Inclusive os Mes, tão indigestos no governo?

“O Mes é, sem dúvida, um dos ingredientes da gestão financeira geral.Na Itália, fala-se dele, erroneamente, apenas pelas repercussões políticas em sua imagem. Pelo contrário, a questão é substancial: uma vez desaparecida a política de juros baixos, os problemas da dívida voltam a ser prioridade. Mas para realmente enfrentar o problema, é uma questão de desenvolver uma visão estratégica do país que possa envolver o governo e a oposição”.

Como?

“Na altura, por exemplo, foi lançada a ideia de usar o Mes para assumir parte da dívida acumulada da dívida pública dos vários países.

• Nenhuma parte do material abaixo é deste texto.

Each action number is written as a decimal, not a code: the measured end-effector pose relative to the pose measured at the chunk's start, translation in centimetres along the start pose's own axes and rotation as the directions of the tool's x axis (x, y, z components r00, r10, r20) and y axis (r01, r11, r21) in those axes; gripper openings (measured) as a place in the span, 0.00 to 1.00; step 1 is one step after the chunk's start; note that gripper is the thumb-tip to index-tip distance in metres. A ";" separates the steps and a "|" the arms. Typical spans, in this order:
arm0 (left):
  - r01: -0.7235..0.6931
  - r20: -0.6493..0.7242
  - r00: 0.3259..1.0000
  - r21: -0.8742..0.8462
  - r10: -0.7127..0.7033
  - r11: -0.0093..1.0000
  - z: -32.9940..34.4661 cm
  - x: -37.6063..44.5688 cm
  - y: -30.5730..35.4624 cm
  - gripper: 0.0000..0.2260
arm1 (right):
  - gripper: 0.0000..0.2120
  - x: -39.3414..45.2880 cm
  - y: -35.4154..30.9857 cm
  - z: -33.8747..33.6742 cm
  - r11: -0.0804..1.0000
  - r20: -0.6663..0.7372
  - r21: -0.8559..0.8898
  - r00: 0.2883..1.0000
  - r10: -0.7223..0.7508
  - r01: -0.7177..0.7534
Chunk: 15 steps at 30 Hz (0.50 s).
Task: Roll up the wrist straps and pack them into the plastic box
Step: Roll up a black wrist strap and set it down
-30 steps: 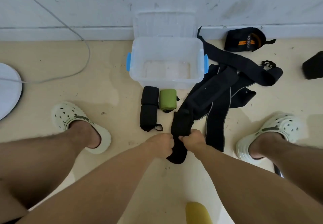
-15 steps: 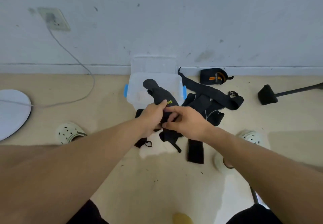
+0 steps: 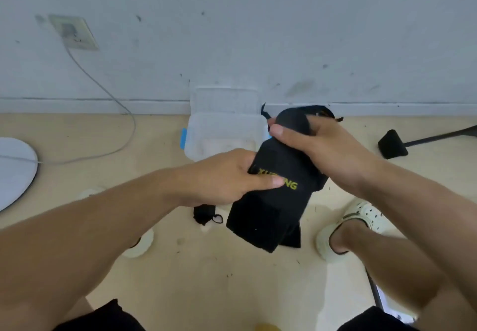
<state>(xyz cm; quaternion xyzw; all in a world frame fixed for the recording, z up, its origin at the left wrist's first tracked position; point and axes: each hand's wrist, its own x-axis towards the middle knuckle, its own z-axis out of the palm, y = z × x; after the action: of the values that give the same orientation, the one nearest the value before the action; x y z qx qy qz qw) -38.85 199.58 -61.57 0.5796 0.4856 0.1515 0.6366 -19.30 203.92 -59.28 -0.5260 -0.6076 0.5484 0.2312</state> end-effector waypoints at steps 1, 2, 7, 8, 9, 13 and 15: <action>0.030 0.029 0.999 -0.024 -0.029 0.999 0.3 0.4 0.2 0.09 | 0.07 0.4 0.1 0.0 0.999 -0.054 -0.033 0.998 -0.044 0.042; 0.066 0.042 0.997 -0.083 -0.063 0.994 0.5 0.8 0.3 0.10 | 0.06 0.8 0.3 -0.2 0.993 -0.115 -0.070 0.988 -0.101 0.094; 0.290 0.124 0.957 -0.484 -0.264 0.825 0.6 2.6 -0.5 0.34 | 0.07 1.0 1.1 -0.7 0.983 -0.176 -0.002 0.967 -0.184 0.186; 0.332 0.137 0.942 -0.523 -0.307 0.785 0.6 2.8 -0.9 0.36 | 0.07 0.9 1.1 -0.6 0.981 -0.164 0.019 0.969 -0.187 0.193; 0.361 0.145 0.929 -0.545 -0.339 0.757 0.6 2.9 -1.1 0.35 | 0.07 0.8 1.2 -0.4 0.978 -0.158 0.010 0.966 -0.205 0.209; 0.354 0.135 0.932 -0.531 -0.336 0.770 1.2 3.5 -1.6 0.22 | 0.10 0.5 2.3 -0.2 0.907 -0.076 -0.304 0.942 -0.328 0.291; 0.342 0.130 0.936 -0.560 -0.328 0.755 1.5 3.7 -1.6 0.19 | 0.14 0.8 2.8 -0.1 0.840 -0.011 -0.448 0.938 -0.347 0.306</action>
<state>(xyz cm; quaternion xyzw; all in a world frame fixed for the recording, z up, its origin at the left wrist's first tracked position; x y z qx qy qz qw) -36.45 201.05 -64.89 0.2661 0.5052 0.1677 0.8036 -18.36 204.22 -62.04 -0.4779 -0.7848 0.3247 0.2242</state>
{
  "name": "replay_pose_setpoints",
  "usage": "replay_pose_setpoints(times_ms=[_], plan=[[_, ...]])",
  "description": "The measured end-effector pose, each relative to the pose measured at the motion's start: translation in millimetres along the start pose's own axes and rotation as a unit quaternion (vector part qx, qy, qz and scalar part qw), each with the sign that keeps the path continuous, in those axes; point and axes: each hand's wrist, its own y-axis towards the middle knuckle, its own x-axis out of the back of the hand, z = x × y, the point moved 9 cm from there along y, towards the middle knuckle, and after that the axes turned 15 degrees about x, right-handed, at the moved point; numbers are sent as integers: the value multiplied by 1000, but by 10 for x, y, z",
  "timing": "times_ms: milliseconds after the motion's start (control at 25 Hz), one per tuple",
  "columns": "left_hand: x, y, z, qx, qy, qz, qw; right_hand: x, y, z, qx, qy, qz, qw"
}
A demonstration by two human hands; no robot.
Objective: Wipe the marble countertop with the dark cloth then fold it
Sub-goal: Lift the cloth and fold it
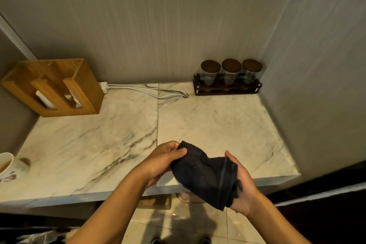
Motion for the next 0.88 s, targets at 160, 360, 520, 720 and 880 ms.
replay_pose_setpoints(times_ms=[160,360,520,720,880], plan=[[144,14,113,18,-14,-31,999,111,63,-44,6,-20,11,1000],[386,40,426,37,-86,-71,993,340,348,-124,26,-166,6,986],[641,41,728,62,-162,-122,977,324,611,-146,29,-281,-24,959],[915,-23,1034,91,-242,-161,952,-67,1138,-18,72,-416,-51,905],[1199,-71,1137,88,-295,-200,930,-584,1624,-105,83,-442,-16,893]])
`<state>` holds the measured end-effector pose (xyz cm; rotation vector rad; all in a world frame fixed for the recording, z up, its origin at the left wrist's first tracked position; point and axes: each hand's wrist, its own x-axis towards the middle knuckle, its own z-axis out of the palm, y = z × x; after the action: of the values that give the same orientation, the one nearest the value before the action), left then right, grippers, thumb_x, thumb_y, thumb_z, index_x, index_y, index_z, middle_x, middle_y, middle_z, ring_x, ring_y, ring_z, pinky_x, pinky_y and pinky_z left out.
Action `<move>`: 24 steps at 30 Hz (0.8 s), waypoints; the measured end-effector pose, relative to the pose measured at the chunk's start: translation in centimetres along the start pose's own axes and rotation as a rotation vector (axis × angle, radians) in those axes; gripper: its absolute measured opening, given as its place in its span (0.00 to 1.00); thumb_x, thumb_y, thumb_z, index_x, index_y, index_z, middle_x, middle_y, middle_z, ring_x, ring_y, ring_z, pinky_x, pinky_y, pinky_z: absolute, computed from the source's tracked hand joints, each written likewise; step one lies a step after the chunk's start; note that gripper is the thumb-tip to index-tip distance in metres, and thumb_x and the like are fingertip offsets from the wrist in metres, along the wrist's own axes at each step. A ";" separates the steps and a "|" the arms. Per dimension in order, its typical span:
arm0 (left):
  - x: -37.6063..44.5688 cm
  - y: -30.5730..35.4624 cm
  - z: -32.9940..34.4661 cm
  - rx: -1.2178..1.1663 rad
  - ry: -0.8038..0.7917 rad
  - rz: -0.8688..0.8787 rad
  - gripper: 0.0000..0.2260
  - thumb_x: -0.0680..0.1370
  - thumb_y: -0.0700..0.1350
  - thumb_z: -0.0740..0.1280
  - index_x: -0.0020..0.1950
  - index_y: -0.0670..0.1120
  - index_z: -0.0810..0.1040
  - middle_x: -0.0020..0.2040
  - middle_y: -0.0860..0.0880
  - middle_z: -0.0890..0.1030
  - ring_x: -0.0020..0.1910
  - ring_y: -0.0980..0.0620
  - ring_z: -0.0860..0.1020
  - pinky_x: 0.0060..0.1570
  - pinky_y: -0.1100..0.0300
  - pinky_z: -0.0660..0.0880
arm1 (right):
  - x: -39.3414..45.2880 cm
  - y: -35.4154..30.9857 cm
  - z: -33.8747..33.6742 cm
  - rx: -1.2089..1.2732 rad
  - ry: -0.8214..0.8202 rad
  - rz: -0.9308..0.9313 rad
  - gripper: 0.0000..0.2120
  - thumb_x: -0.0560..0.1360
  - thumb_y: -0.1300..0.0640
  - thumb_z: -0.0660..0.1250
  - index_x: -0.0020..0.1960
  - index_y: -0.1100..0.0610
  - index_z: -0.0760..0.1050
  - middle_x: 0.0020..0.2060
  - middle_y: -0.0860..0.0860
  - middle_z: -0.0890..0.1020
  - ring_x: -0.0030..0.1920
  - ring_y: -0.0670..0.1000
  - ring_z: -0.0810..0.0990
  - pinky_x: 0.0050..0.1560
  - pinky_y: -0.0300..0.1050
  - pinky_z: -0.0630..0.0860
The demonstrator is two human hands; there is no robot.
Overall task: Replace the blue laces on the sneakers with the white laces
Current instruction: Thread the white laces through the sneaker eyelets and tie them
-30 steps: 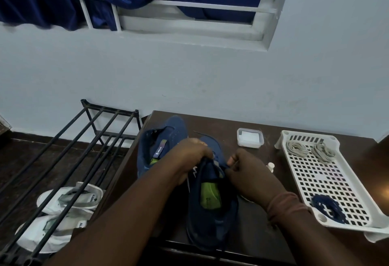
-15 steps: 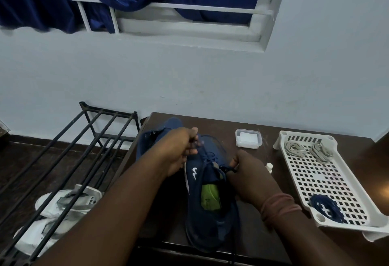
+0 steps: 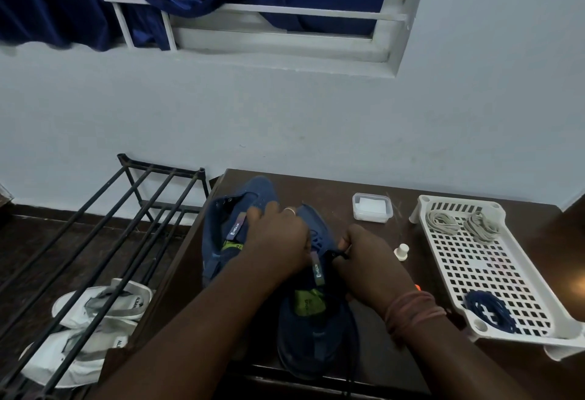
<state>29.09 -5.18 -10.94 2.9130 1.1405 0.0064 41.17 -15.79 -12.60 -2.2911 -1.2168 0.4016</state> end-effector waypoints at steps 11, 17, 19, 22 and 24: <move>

O Mes poderia ter sido a ferramenta para prevenir a crise da dívida, não para intervir depois. Mas já não se fala desta solução, posta de parte com juros zero: o debate centra-se apenas na ratificação ou não do mecanismo mas não na sua missão global”.

E entao ...

“Portanto, o debate é todo tático. A Itália está em uma posição ambígua com o objetivo claro de derrubar o eixo político da Comunidade em vista das eleições. Falta uma visão estratégica. Mas mesmo a oposição ao Mes e ao pacto de estabilidade não reflete uma perspectiva estratégica. Limitamo-nos a avaliações de curto prazo numa lógica de bandeiras. E assim ficam em segundo plano as escolhas vitais para o nosso futuro: a constituição de um fundo soberano para financiar os investimentos. Ou, outra proposta, desmembrar tudo o que é financiado por gastos líquidos. Devemos deixar muito claro que devemos financiar o crescimento e o pagamento da dívida em paralelo”.

Vasto programa, como diria o General De Gaulle. 

“Se o pacto não incluir um instrumento para financiar a recuperação, acredito que será muito difícil sair das garras da dívida nesses anos de juros altos. Não olhamos apenas para os dados contábeis. Uma grande corrida está em curso no mundo para se reposicionar em novos produtos e novas tecnologias. Os EUA lançaram com oIra um formidável motor para reiniciar sua liderança, a União Europeia respondeu com o Green Deal destinado a investir em todas as cadeias produtivas. Uma corrida planetária que envolve China, Extremo Oriente e Índia por meio de investimentos de capital e treinamento”.

É a Itália?

“Se quisermos fazer parte do processo temos que investir naquele grande projeto industrial que é o l Negócio Verde. Se não conseguirmos acompanhar, vamos nos concentrar em setores perdedores. E assim deslizar para baixo. Daí a necessidade de contar com um fundo europeu. Além de demonstrar, claro, que sabe gastar os recursos do Pnrr”.

Não é que os parceiros da UE estejam nos ajudando muito.

“Infelizmente, a Europa vive um momento delicado, dominado pela emergência de guerra. A Alemanha está desmontando os pilares de sua liderança, desde energia barata até dificuldades de exportação. Mas o posicionamento do governo italiano não ajuda”. 

E a oposição está atrasada…”

“Estou muito desapontado. Muitas ocasiões foram encontradas para elevar o tom do debate. Em particular, a oposição deve defender da soberania o que a Europa conseguiu fazer até agora. Mas eles lutam: ainda assim, o Acordo Verde Europeu foi uma plataforma política completa para ser totalmente apoiada. Uma visão inclusiva do mundo, de olho nas novas gerações. Pelo contrário, tem sido reduzido a uma série de medidas verdes apresentadas como sacrifícios para os eleitores, para o pleno aproveitamento da retórica populista. E assim quando formos votar daqui a um ano, a agenda será adotada pelos inimigos e os partidos europeus serão obrigados a fazer o jogo das costas para explicar que não se trata de custo, mas de investimento. Há uma grande diferença."